- What you need to do: For the records below, report how many lines include "black", with no accompanying text.

(Items from a dataset)
+++++
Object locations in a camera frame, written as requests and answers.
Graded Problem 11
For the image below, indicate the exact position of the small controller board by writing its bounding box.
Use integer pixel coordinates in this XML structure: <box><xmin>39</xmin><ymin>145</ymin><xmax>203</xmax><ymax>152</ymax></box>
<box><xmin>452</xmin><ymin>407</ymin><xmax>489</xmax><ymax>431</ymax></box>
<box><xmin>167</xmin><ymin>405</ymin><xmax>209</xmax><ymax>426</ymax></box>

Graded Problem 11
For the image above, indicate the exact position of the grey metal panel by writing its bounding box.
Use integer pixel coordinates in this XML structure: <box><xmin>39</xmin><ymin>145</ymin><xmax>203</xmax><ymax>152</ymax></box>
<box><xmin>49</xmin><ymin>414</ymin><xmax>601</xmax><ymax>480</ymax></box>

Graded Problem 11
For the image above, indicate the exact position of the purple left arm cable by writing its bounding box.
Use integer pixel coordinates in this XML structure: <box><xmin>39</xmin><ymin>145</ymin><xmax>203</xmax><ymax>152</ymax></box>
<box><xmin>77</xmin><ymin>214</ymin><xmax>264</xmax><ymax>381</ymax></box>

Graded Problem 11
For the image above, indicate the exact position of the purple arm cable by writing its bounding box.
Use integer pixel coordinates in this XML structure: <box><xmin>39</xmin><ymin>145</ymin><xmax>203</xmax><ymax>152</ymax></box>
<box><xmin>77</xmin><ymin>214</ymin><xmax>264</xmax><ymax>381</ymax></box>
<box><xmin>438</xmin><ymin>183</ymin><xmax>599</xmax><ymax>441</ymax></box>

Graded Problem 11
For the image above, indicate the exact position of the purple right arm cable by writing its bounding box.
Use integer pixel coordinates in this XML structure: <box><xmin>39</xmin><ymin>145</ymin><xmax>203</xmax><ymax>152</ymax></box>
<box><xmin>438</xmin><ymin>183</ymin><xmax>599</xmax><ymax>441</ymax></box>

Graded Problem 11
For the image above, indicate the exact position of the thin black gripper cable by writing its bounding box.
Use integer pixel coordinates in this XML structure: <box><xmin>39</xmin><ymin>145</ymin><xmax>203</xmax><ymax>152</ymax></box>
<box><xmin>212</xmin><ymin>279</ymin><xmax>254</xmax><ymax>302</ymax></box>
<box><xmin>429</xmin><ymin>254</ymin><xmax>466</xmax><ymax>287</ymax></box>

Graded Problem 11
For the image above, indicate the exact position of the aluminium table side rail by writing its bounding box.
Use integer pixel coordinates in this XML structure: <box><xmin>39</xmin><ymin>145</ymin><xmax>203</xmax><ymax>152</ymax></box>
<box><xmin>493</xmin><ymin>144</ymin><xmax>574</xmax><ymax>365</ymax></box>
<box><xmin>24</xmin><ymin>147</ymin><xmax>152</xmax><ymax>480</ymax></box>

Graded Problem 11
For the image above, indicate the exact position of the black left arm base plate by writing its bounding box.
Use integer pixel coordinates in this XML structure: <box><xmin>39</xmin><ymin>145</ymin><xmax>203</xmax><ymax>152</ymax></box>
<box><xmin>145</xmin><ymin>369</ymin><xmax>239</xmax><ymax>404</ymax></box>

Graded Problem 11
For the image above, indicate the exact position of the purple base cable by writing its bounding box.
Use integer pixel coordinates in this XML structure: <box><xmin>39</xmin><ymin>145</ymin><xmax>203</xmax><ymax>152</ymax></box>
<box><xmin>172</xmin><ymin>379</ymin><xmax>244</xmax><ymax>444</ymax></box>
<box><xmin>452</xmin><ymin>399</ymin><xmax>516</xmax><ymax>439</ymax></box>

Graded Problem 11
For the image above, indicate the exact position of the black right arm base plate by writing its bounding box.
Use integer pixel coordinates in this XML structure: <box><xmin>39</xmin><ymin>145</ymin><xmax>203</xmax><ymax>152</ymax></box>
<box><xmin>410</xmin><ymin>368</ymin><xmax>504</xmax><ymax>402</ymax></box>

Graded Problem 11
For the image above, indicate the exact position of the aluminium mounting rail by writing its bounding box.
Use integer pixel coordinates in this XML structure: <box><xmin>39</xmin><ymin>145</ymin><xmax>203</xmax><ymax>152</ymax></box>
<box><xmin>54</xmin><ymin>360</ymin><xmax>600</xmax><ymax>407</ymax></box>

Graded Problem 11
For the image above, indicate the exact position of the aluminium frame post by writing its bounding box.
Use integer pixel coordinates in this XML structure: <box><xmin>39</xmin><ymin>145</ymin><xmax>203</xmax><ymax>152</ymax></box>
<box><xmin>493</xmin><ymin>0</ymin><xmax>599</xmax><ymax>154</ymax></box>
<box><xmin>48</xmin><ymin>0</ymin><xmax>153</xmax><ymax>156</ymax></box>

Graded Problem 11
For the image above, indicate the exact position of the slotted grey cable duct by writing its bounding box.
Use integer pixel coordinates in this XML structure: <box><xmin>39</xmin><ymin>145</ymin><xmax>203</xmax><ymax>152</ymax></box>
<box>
+++++
- Result: 3